In a preferred embodiment, depolarized < ¹³ > C-pyruvate is obtained using dynamic nuclear polarization (DNP). In DNP, the polarization of the MR active nuclei in the compound to be polarized is affected by a compound containing a polarizing agent or so-called DNP agonist, hole electron. During the DNP process, energy is provided, usually in the form of microwave radiation, which initially excites DNP agonists. At the time of the collapse of the ground state, the NMR active nuclei of the compound to the polarization from the unpaired electron of the DNP agent, for example, the polarization is transferred to the ¹³ C nuclei in ¹³ C- pyruvate. Generally, moderate magnetic fields or high magnetic fields and very low temperatures are used in the DNP process, for example by the implementation of DNP processes in liquid helium and magnetic fields of at least about 1 T or so. Alternatively, any temperature at which a moderate magnetic field and sufficient polarization enhancement is achieved can be utilized. DNP technology is further described, for example, in International Patent Publication No. WO-A-98/58272 and International Patent Publication WO-A-01/96895, both of which are incorporated herein by reference do.
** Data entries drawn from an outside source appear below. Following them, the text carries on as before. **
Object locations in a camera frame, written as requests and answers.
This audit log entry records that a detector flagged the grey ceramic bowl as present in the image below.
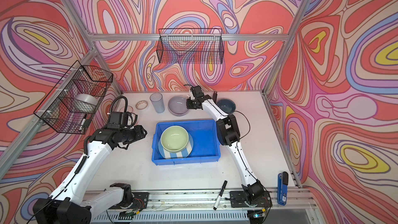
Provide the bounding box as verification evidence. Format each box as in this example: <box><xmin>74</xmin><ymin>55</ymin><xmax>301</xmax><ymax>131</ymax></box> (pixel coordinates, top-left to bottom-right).
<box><xmin>167</xmin><ymin>96</ymin><xmax>189</xmax><ymax>116</ymax></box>

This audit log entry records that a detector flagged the marker in left basket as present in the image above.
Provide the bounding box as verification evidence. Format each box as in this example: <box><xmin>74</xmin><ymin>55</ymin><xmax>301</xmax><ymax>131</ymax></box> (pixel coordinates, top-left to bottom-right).
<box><xmin>79</xmin><ymin>114</ymin><xmax>87</xmax><ymax>131</ymax></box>

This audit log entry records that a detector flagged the blue handheld device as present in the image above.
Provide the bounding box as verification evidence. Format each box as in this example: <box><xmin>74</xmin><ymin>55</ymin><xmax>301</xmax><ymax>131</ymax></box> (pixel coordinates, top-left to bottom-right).
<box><xmin>277</xmin><ymin>172</ymin><xmax>289</xmax><ymax>206</ymax></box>

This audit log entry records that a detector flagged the black wire basket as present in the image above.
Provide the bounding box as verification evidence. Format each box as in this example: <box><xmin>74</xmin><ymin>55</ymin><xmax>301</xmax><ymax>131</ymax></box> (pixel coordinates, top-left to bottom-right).
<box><xmin>34</xmin><ymin>61</ymin><xmax>113</xmax><ymax>134</ymax></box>
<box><xmin>156</xmin><ymin>28</ymin><xmax>224</xmax><ymax>64</ymax></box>

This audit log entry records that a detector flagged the black flashlight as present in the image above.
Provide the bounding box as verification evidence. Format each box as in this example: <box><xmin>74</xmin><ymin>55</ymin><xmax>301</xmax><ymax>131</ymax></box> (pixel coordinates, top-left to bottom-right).
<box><xmin>212</xmin><ymin>91</ymin><xmax>218</xmax><ymax>103</ymax></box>

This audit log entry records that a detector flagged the blue plastic bin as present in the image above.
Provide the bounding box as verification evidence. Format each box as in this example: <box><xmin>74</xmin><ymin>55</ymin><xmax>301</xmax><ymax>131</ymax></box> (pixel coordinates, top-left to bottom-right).
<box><xmin>151</xmin><ymin>120</ymin><xmax>221</xmax><ymax>166</ymax></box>

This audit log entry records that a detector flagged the black wire basket on left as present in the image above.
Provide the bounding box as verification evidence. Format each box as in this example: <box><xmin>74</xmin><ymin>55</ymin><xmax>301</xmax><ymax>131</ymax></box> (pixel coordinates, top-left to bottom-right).
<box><xmin>34</xmin><ymin>61</ymin><xmax>113</xmax><ymax>134</ymax></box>

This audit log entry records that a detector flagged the clear tape roll in basket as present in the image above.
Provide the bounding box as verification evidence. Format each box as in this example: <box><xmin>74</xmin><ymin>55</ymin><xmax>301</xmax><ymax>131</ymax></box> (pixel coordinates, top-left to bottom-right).
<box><xmin>73</xmin><ymin>93</ymin><xmax>98</xmax><ymax>114</ymax></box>

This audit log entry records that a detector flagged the dark teal bowl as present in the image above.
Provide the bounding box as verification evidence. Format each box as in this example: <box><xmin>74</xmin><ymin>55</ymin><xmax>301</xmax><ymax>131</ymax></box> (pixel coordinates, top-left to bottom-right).
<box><xmin>217</xmin><ymin>99</ymin><xmax>236</xmax><ymax>114</ymax></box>

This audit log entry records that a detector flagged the black marker on front rail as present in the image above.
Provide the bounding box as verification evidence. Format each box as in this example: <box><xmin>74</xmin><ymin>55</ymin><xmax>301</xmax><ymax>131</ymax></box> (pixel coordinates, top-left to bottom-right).
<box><xmin>213</xmin><ymin>180</ymin><xmax>228</xmax><ymax>211</ymax></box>

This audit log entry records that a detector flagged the black wire basket on back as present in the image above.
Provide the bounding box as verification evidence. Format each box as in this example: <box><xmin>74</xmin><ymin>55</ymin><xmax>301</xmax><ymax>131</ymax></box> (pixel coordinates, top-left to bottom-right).
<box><xmin>156</xmin><ymin>28</ymin><xmax>224</xmax><ymax>64</ymax></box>

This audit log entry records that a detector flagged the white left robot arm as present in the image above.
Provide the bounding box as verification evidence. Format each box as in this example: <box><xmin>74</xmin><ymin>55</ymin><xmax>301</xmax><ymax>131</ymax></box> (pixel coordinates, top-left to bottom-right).
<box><xmin>33</xmin><ymin>111</ymin><xmax>147</xmax><ymax>224</ymax></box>

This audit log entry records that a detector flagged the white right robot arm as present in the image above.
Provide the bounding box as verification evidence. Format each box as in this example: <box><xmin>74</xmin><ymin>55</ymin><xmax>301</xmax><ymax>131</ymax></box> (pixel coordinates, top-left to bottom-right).
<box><xmin>186</xmin><ymin>84</ymin><xmax>265</xmax><ymax>205</ymax></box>

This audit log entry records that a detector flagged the pink translucent plastic cup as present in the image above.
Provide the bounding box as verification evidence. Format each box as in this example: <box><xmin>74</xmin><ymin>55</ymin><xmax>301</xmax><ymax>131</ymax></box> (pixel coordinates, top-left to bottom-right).
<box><xmin>118</xmin><ymin>106</ymin><xmax>134</xmax><ymax>113</ymax></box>

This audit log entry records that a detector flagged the blue frosted plastic cup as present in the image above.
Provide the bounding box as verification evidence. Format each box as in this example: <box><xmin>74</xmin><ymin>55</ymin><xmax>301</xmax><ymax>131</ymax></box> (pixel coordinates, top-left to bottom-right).
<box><xmin>150</xmin><ymin>92</ymin><xmax>165</xmax><ymax>114</ymax></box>

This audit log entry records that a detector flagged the roll of double-sided tape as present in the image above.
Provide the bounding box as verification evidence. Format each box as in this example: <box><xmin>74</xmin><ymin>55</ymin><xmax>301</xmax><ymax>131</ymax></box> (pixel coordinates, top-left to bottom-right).
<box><xmin>135</xmin><ymin>100</ymin><xmax>148</xmax><ymax>111</ymax></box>

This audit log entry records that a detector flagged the light green bowl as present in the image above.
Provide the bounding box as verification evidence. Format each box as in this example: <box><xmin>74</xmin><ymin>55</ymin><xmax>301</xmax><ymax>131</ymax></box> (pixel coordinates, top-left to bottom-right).
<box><xmin>160</xmin><ymin>125</ymin><xmax>189</xmax><ymax>152</ymax></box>

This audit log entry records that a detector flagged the aluminium front rail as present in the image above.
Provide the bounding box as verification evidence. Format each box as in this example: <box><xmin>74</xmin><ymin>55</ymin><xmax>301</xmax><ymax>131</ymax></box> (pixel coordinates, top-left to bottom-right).
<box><xmin>110</xmin><ymin>188</ymin><xmax>317</xmax><ymax>212</ymax></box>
To polarize the compound by the DNP method, a mixture of the compound to be polarized and the DNP agonist is prepared ("sample") which is then frozen and inserted into the DNP depolarizer for polarization. After polarization, the frozen solid hyperpolarised sample rapidly transitions to a liquid state by melting it or by dissolving it in a suitable dissolution medium. Melting is preferred, and a dissolution process of the frozen hyperpolarised sample and a suitable apparatus accordingly are described in detail in WO-A-02/37132. Suitable mechanisms for melting processes and melting are described, for example, in International Patent Publication WO-A-02/36005.

In order to obtain a high degree of polarization in the compound to be polarized, the compound and the DNP agonist need to remain in intimate contact during the DNP process. This is not the case if the sample is crystallized during freezing or cooling. In order to avoid crystallization, it is necessary to select a compound which is required to be present in the glass forming agent in the sample or which does not crystallize at the time of freezing but forms glass, for polarization.

As mentioned earlier, ¹³ C-pyruvic acid or ¹³ C-pyruvate is a suitable starting material for obtaining hyperpolarised ¹³ C-pyruvate.

Isotopically enriched ¹³ C-pyruvate is commercially available, for example, as sodium ¹³ C-pyruvate. Alternatively, this can be found in S. [S. Anker, J. Biol. Chem 176, 1948, 133-1335.

¹³ C ₁ - Some synthesis of a pyruvic acid are known in the art. Briefly, S, S-acetals, such as 1,3-dithiane or 2-methyl-1,3-dioxane, are added to Seebach et al., Journal of Organic Chemistry 40 (2), 1975, Described is a synthetic route that depends on protecting and activating the carbonyl-containing starting material as dithiane. The dithiane is metallized and reacted with methyl-containing compounds and / or ¹³ CO ₂ . By using the appropriate isotopically enriched ¹³ C- component as outlined in this reference, ¹³ C _1-pyruvate, ¹³ C ₂ - it is possible to obtain a pyruvate-pyruvate or ¹³ C _{1, 2.} The carbonyl functionality is subsequently liberated using conventional methods as described in that document. A different synthetic route originates from acetic acid, which is first converted to acetyl bromide, and then reacted with Cu ¹³ CN. The obtained nitrile is converted to pyruvic acid through an amide (see, for example, SH Anker et al., J. Biol. Chem. 176 (1948), 1333] or [JE Thirkettle, Chem Commun. )] Reference). In addition, ¹³ C-pyruvic acid is obtained by protonating ¹³ C-pyruvic acid that is commercially available, for example, by the method described in U.S. Patent No. 6,232,497 or the method described in WO-A-2006/038811 .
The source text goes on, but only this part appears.